**Required work**.
From the entries below, copy every line holding the word "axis".

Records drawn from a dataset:
^^^^

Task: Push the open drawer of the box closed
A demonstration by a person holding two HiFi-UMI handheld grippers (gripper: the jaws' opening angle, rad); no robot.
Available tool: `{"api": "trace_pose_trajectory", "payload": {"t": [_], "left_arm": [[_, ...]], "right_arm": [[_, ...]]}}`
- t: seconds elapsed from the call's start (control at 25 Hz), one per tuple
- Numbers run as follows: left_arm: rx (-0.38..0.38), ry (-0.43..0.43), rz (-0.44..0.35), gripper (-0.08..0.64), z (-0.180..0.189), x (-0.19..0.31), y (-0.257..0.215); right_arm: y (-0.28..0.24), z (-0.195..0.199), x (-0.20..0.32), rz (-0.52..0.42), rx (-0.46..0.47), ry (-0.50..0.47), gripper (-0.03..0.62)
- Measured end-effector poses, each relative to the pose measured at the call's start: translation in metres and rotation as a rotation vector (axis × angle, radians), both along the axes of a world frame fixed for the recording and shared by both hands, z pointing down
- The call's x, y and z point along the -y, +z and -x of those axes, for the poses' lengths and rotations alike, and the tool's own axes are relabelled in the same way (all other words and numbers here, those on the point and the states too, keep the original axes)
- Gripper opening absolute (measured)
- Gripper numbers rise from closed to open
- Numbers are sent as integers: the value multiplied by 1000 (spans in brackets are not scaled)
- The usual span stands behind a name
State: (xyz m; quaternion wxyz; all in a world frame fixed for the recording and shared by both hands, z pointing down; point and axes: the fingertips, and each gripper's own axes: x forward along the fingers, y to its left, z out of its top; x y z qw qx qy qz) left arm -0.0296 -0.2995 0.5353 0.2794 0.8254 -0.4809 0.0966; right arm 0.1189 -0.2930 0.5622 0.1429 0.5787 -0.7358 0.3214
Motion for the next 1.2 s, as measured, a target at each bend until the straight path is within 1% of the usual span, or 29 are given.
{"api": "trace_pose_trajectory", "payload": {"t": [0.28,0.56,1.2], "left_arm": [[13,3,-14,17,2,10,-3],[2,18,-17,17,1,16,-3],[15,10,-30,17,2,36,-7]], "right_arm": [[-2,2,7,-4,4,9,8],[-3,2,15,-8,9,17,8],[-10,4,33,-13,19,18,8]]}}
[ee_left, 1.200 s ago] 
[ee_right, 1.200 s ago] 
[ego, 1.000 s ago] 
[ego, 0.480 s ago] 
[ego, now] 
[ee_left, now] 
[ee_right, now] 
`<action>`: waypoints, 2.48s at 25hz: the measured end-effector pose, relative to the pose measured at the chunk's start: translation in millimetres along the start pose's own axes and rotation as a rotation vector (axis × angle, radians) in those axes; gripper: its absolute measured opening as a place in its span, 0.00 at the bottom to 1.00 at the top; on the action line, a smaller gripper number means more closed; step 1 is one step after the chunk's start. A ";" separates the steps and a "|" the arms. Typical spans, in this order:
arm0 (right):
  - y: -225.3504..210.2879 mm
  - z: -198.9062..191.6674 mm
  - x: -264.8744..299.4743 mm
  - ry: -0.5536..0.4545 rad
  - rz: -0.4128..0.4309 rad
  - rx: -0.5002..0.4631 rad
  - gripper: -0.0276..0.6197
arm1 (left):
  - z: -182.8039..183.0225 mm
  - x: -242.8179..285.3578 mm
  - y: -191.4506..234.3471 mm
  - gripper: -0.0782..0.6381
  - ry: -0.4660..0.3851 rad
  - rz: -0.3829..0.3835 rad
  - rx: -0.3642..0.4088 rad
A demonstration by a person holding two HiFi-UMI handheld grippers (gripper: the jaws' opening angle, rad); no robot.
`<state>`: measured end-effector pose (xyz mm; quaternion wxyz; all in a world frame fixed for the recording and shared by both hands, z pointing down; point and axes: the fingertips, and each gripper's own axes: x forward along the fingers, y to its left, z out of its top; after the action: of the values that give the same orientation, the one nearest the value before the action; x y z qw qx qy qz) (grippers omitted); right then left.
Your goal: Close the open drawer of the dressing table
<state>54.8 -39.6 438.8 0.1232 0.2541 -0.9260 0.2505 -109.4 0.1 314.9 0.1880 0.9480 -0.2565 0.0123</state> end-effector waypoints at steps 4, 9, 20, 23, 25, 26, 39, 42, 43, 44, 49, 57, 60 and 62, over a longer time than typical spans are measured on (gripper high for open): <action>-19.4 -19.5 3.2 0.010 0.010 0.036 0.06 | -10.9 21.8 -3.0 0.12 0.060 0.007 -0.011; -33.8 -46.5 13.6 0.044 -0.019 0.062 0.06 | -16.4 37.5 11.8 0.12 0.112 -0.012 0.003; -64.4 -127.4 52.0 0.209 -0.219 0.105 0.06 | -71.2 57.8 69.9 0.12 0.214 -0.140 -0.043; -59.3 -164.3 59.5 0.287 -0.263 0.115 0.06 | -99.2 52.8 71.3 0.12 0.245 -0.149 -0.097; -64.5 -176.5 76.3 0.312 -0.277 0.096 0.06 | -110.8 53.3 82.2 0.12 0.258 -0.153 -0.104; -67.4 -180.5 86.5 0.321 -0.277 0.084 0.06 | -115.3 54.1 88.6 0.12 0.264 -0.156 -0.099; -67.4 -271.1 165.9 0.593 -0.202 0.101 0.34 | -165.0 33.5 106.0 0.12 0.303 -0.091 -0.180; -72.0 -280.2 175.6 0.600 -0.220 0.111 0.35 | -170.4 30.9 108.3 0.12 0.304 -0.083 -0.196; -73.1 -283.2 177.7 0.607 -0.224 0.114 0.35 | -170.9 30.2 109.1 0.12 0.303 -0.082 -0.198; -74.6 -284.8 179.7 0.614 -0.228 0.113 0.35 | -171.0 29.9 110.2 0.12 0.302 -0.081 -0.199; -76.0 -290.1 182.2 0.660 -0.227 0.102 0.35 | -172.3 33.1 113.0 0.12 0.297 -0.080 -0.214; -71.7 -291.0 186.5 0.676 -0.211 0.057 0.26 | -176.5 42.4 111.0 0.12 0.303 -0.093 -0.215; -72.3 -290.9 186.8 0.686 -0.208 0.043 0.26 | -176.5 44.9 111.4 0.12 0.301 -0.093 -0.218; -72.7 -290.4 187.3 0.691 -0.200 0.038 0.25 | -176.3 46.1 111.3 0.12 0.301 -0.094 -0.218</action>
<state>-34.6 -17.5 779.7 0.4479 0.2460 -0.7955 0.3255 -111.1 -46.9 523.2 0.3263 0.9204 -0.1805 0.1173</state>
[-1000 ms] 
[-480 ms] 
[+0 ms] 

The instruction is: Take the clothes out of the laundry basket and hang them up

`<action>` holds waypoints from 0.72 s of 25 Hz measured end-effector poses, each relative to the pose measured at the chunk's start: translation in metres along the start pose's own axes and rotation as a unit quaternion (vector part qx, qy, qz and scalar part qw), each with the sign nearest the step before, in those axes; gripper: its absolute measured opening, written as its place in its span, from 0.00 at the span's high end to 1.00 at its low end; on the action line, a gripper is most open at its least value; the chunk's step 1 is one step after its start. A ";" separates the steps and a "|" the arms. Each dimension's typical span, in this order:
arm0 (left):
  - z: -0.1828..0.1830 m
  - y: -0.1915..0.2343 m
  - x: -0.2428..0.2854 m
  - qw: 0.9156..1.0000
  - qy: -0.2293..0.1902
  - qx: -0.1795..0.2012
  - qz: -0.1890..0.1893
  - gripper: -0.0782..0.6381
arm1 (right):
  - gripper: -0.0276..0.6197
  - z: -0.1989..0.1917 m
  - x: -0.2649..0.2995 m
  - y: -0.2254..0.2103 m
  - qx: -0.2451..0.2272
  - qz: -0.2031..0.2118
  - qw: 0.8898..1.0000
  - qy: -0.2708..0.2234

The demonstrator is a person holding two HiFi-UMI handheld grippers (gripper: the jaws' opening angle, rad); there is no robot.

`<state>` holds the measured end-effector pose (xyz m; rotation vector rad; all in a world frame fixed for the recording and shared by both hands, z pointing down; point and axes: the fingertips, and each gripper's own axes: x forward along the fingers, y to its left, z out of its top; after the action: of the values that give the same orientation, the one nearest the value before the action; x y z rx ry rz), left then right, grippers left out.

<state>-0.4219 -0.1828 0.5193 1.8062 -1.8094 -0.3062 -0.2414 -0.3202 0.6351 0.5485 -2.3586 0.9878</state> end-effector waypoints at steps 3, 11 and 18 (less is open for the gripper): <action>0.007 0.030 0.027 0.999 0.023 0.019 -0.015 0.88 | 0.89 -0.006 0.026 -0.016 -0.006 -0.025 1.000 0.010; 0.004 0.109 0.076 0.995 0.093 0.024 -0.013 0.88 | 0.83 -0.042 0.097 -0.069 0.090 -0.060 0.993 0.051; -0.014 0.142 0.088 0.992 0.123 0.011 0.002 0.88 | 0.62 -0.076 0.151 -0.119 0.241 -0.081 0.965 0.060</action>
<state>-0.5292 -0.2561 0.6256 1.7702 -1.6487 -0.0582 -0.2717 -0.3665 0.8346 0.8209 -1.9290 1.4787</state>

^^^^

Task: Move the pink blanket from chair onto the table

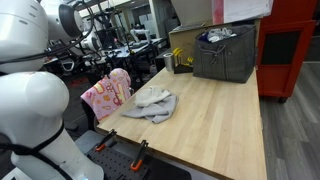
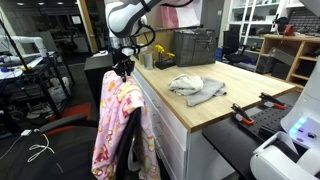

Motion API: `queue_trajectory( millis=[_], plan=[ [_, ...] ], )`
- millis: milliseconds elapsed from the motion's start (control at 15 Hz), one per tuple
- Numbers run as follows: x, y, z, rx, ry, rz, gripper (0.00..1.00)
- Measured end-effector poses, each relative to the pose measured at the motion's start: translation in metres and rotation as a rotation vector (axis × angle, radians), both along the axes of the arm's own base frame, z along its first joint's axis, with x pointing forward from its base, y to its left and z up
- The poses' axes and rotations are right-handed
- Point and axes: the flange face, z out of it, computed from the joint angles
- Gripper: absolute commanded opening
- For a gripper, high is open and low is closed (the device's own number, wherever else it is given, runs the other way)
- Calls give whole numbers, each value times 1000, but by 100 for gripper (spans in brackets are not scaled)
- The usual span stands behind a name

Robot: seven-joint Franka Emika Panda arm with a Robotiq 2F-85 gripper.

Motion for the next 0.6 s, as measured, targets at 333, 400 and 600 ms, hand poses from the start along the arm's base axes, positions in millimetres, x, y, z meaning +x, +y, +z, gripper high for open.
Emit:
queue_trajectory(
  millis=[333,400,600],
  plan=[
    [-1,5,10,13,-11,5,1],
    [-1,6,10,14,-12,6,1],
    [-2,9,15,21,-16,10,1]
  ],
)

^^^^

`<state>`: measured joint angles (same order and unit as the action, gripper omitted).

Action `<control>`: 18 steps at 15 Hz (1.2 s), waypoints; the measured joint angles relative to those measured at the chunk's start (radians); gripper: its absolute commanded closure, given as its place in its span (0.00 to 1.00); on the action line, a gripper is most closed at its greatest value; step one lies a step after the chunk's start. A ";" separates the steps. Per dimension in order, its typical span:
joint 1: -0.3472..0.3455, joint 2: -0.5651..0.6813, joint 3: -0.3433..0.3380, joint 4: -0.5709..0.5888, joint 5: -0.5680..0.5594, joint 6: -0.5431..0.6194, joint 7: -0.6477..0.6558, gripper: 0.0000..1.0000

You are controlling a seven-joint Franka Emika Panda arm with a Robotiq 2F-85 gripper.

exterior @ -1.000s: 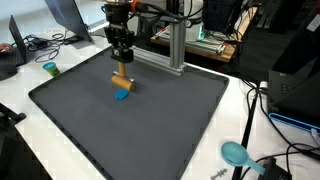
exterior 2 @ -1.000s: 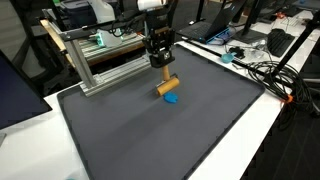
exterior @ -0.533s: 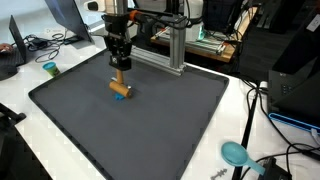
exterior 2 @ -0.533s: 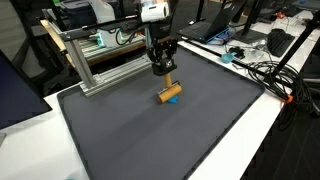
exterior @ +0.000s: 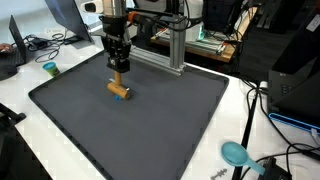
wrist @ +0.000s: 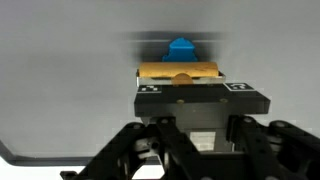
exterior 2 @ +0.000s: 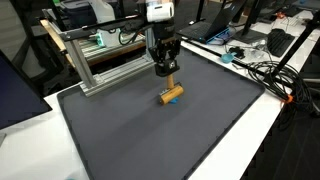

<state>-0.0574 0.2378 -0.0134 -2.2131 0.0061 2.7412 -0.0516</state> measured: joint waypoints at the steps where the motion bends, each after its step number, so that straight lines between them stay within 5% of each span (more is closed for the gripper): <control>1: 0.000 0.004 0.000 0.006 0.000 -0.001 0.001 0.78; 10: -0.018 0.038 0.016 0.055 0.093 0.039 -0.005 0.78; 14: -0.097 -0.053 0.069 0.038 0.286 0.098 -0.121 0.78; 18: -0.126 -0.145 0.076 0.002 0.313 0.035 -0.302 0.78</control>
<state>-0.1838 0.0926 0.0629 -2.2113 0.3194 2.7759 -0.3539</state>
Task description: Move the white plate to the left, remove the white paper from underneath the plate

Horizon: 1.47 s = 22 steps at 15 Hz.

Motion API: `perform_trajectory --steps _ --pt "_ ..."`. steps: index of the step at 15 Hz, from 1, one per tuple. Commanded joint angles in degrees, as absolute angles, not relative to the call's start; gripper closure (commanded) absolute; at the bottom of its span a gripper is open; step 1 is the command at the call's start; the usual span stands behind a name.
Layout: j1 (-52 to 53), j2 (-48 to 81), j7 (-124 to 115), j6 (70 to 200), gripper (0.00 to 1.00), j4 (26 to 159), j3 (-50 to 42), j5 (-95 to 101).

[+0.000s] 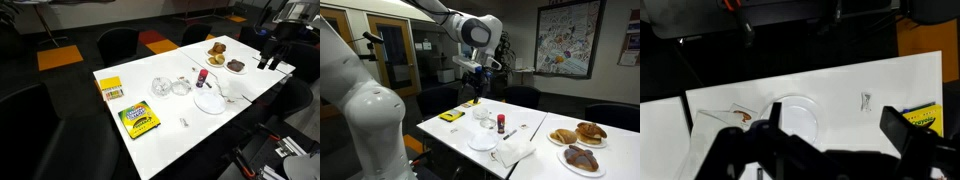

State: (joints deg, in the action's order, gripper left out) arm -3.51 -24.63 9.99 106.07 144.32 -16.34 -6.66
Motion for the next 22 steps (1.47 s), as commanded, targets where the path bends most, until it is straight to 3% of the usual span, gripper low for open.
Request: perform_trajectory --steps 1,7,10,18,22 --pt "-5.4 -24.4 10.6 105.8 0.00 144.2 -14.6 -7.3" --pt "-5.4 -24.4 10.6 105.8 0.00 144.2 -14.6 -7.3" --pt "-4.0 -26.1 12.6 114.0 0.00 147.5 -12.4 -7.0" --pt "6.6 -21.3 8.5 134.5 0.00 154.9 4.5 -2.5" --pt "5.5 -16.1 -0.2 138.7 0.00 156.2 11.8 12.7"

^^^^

**Written reply**.
- Measured end-effector poses, each relative to the pose measured at the call's start: translation in metres and rotation as a rotation vector (axis × angle, radians), both along the axes of a world frame fixed for the recording and shared by both hands, z pointing down
`<action>`: waypoints, 2.48s at 25hz: the measured end-effector pose, relative to the pose measured at the chunk's start: translation in millimetres along the start pose's own axes and rotation as a rotation vector (axis × angle, radians) in those axes; gripper: its absolute measured opening as a place in its span, 0.00 at the bottom to 1.00 at the top; on the action line, a smaller gripper number means more closed; step 1 is one step after the chunk's start. A ";" separates the steps and a "|" the arms. Typical spans, in this order:
- Measured end-effector poses, each relative to the pose measured at the motion's start: translation in metres and rotation as a rotation vector (axis × angle, radians), both along the axes of the arm's own base frame, z along its first joint's axis, with x pointing forward from its base, y to its left and z up

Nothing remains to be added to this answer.